Jeff Bell: Regan was an important player. Baker did a great job as Secretary of the Treasury. Jim Baker is the first to say that he was skeptical of Reagan’s economic agenda and his tax cuts. He has been Bush’s campaign manager in the 1980 primaries. He was skeptical of Reagan’s supply-side element, but he came around. He realized he has been wrong to be skeptical.
As both Chief of Staff and as Treasury Secretary, he may not have fully understood or agreed with supply-side economics, but he pushed for both the tax cut of ‘81 and the Tax Reform Act of 1986. By then, he was Treasury Secretary and Regan had become Chief of Staff. The two of them were instrumental in getting those bills to fruition which, of course, cut the top rate on income from 70% to 28% over the Reagan years. That was an accomplishment so amazing and so unexpected at that time that I still marvel at it.
Brian Maher: Was Reagan a great president?
Jeff Bell: I think it’s fair to say that he was … People who worked with him did not necessarily think he was a great man. What amazes me, in looking back on my experiences with him, was how many times he was right about things that his advisers didn’t agree with.
I mentioned yesterday the consensus against a confrontational policy towards the air traffic controllers. And when he walked out of the summit in Reykjavik with Gorbachev, none of his advisers wanted him to do it, even the most conservative ones. Yet, he turned out to be right, again and again.
He was very self-effacing. He wasn’t a man who found it easy to be intimate. If you start getting into personal things, he might tell an old Hollywood story, a joke, but he was very thoughtful. He read a lot about ideas and political philosophy. That’s what led him to drift away from the Democratic Party and towards being the leader of the conservative movement.
One thing about Reagan was that he was very much in touch with his voters. Reagan answered a lot of his personal letters. He would get a lot of correspondence. I was with him when he was California governor for a few months in 1975. I couldn’t understand why he would spend so much time answering his mail.
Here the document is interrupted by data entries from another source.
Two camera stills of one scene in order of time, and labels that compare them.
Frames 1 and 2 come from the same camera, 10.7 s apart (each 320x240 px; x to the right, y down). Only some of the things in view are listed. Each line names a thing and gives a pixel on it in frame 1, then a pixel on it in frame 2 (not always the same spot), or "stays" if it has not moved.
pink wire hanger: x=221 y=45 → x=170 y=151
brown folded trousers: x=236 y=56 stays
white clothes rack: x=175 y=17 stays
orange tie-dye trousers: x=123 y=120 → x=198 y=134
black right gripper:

I later realized that he didn’t want to talk to politicians. He wanted to talk to average people who appealed to him, and he learned from them. His secretary, Helene Von Damm, actually produced a book based on these letters called “Sincerely, Ronald Reagan”.
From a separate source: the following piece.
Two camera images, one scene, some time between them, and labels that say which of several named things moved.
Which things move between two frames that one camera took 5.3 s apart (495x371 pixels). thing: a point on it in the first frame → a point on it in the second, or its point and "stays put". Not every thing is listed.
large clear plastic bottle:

The Panama Canal issue was another example of Reagan connecting directly with voters. That’s not one that Reagan started out wanting to emphasize, but when he would mention the giveaway of the Panama Canal, the audiences would explode.
He realized he had touched some kind of nerve. It wasn’t that the Panama Canal was an all-important issue. It’s just that it symbolized, for a lot of voters, what was going wrong in the Cold War, that we were giving away too much.
Now Trump is in many ways doing the same thing, with the way the immigration issue resonates with a lot of his followers. You can just see the wheels turning in his head when he’s addressing one of his rallies.
Elliott Curson: I had a feeling with Reagan that he didn’t have to become President of the United States to feel good about himself. He was secure with who he was and the presidency didn’t define him the way it might define others.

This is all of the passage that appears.